Just read this article http://chronicle.com/article/Becoming-a-Stylish-Writer/132677/ that claims many academics don't write well and that they can learn from creative writing to become more stylish without worrying about appearing to be less intellectual. Anyway, I've read many excellent academic articles at graduate school so I know that it's possible to write well when writing expository essays. I thought that this test http://www.writersdiet.com/WT.php?home is interesting and took the test, the result being "fit and trim." I can apparently benefit from a light exercise in my usage of "it," "this," "that," and "there."
Suggestions given are as follows:
Verbal verve: Limit be-verbs (is, was, are, were, be, been) to no more than a few per paragraph. Favor strong, specific, robust action verbs (scrutinize, dissect, capture) over weak, vague, lazy ones (have, do, show). Steer clear of passive verb constructions (it has been demonstrated) except when used for stylistic effect.
Noun density: Anchor abstract ideas in concrete language and illustrate theoretical concepts using real-life examples. (Show, don’t just tell!) Avoid overdependence on nominalizations: long, important-sounding nouns formed from verbs or adjectives (overdependence, nominalizations, pretentiousness).
Prepositional podge: Avoid long strings of prepositional phrases, especially when they drive nouns and verbs apart ("The principle of keeping nouns and verbs as close to each other as possible for the benefit of readers has many benefits").
Ad-dictions: Employ adjectives and adverbs only when they contribute new information to a sentence; get your nouns and verbs to do most of your descriptive work.

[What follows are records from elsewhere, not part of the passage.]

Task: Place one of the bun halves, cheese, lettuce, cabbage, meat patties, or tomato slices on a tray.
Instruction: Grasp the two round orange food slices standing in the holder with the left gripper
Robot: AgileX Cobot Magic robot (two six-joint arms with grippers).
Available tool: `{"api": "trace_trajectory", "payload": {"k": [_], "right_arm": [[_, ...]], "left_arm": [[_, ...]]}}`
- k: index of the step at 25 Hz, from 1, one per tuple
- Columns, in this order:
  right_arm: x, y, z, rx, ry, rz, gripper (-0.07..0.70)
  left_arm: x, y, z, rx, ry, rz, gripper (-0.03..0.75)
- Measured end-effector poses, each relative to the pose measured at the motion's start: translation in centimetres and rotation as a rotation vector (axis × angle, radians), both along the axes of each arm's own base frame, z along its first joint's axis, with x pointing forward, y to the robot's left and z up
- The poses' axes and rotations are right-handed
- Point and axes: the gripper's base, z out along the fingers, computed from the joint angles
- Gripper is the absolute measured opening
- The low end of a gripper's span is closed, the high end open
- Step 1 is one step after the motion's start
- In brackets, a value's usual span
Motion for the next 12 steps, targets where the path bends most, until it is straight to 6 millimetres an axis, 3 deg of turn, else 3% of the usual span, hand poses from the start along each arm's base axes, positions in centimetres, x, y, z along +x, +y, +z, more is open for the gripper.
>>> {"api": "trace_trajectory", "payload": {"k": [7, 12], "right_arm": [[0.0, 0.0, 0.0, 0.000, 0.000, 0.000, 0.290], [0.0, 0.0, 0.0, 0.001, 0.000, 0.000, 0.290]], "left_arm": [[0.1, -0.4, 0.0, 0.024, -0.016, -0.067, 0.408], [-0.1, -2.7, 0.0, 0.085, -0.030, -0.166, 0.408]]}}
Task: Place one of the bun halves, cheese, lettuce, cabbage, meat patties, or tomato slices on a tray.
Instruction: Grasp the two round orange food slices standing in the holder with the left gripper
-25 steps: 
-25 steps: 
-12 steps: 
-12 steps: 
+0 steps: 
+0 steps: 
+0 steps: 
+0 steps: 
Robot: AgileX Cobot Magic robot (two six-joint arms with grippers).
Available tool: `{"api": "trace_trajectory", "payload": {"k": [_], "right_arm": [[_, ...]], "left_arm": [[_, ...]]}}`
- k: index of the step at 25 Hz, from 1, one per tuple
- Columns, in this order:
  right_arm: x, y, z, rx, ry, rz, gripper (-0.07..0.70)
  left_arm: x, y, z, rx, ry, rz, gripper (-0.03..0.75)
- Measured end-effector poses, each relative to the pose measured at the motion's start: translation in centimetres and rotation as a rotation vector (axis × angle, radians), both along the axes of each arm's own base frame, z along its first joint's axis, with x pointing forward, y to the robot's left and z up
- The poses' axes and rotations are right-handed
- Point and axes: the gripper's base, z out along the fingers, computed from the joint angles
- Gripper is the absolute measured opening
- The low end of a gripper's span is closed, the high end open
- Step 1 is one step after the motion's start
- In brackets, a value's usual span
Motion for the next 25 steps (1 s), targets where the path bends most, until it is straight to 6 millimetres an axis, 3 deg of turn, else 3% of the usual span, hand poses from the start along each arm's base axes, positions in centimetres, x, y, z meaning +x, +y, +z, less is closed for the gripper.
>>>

In my case, the waste words section was highlighted in yellow for the passage I submitted. I would have to think about that. I thought it might be interesting to take passages I like from different authors and see how they stand up to this test, but there was already a disclaimer in the Q&A section for this:
Q. I ran the WritersDiet Test on a passage by my favorite author, and it came out "flabby." Doesn't this mean your test is flawed?
A. I developed the test to help stodgy academic writers write more clearly and energetically. Many fabulous pieces of prose will receive scores of "flabby" or even "heart attack" on the test, because stylish writers have the confidence and skill to play around with language in ways that the Writers Diet Test is not designed to evaluate.